_What you will do:_
Word for word, transcribe the data below from the line with "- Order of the" to the line with "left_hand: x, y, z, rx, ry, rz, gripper", keeping both of those lines.
[[ Dataset extract, beginning ]]
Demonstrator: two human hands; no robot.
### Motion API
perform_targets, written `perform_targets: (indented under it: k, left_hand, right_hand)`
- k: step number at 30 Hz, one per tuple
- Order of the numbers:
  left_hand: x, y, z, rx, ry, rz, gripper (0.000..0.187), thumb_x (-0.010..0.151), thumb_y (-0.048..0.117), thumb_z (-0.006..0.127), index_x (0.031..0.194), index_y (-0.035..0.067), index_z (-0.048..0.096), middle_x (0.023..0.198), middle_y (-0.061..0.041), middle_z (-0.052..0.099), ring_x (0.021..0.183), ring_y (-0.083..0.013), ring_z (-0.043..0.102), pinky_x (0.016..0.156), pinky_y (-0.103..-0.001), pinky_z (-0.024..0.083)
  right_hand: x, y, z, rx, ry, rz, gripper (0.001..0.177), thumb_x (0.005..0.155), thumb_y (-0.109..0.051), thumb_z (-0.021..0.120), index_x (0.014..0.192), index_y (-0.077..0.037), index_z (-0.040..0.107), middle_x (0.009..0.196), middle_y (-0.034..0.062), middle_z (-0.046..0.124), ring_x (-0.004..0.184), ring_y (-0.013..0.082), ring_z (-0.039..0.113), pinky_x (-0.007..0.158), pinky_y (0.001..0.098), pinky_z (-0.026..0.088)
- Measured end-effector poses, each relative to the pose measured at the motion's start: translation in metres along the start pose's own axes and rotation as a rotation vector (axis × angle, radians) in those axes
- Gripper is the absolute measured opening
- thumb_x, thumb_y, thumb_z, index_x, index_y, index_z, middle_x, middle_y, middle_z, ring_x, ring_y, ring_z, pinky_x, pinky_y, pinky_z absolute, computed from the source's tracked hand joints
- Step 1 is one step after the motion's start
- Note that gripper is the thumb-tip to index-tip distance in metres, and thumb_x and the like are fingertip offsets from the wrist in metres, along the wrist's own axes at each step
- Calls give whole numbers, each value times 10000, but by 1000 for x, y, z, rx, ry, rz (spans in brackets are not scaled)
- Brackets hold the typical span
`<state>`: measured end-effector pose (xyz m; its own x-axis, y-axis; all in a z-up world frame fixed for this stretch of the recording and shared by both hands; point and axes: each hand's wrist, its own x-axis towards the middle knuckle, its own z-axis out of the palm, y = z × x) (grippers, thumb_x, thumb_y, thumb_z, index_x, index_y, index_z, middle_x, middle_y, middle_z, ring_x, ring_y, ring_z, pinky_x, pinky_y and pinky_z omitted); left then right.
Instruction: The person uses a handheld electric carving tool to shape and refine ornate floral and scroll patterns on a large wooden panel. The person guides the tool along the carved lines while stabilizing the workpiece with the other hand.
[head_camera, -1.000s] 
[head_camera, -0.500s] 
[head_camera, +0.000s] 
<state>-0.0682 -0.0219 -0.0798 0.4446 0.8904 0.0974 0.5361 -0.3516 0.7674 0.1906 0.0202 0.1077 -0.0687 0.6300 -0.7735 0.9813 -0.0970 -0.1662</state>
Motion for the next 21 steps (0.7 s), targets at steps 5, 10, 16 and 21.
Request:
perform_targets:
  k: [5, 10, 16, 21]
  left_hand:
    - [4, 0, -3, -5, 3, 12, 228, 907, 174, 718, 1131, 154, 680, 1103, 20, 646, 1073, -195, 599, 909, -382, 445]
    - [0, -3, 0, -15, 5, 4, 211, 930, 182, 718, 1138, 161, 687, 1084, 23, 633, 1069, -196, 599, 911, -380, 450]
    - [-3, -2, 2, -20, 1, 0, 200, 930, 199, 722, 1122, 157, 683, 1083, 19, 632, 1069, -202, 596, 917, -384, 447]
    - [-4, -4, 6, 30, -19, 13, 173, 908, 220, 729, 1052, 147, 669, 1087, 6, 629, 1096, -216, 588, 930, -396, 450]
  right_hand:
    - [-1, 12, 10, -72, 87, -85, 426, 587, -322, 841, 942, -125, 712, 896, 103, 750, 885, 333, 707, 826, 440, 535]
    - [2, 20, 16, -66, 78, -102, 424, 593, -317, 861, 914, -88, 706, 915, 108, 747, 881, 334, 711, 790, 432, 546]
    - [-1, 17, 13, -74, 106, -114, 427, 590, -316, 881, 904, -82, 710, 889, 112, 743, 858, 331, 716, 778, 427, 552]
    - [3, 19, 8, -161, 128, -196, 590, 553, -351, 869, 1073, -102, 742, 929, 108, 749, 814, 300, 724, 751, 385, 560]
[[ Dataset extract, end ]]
_Solution for this problem:_
- Order of the numbers:
  left_hand: x, y, z, rx, ry, rz, gripper (0.000..0.187), thumb_x (-0.010..0.151), thumb_y (-0.048..0.117), thumb_z (-0.006..0.127), index_x (0.031..0.194), index_y (-0.035..0.067), index_z (-0.048..0.096), middle_x (0.023..0.198), middle_y (-0.061..0.041), middle_z (-0.052..0.099), ring_x (0.021..0.183), ring_y (-0.083..0.013), ring_z (-0.043..0.102), pinky_x (0.016..0.156), pinky_y (-0.103..-0.001), pinky_z (-0.024..0.083)

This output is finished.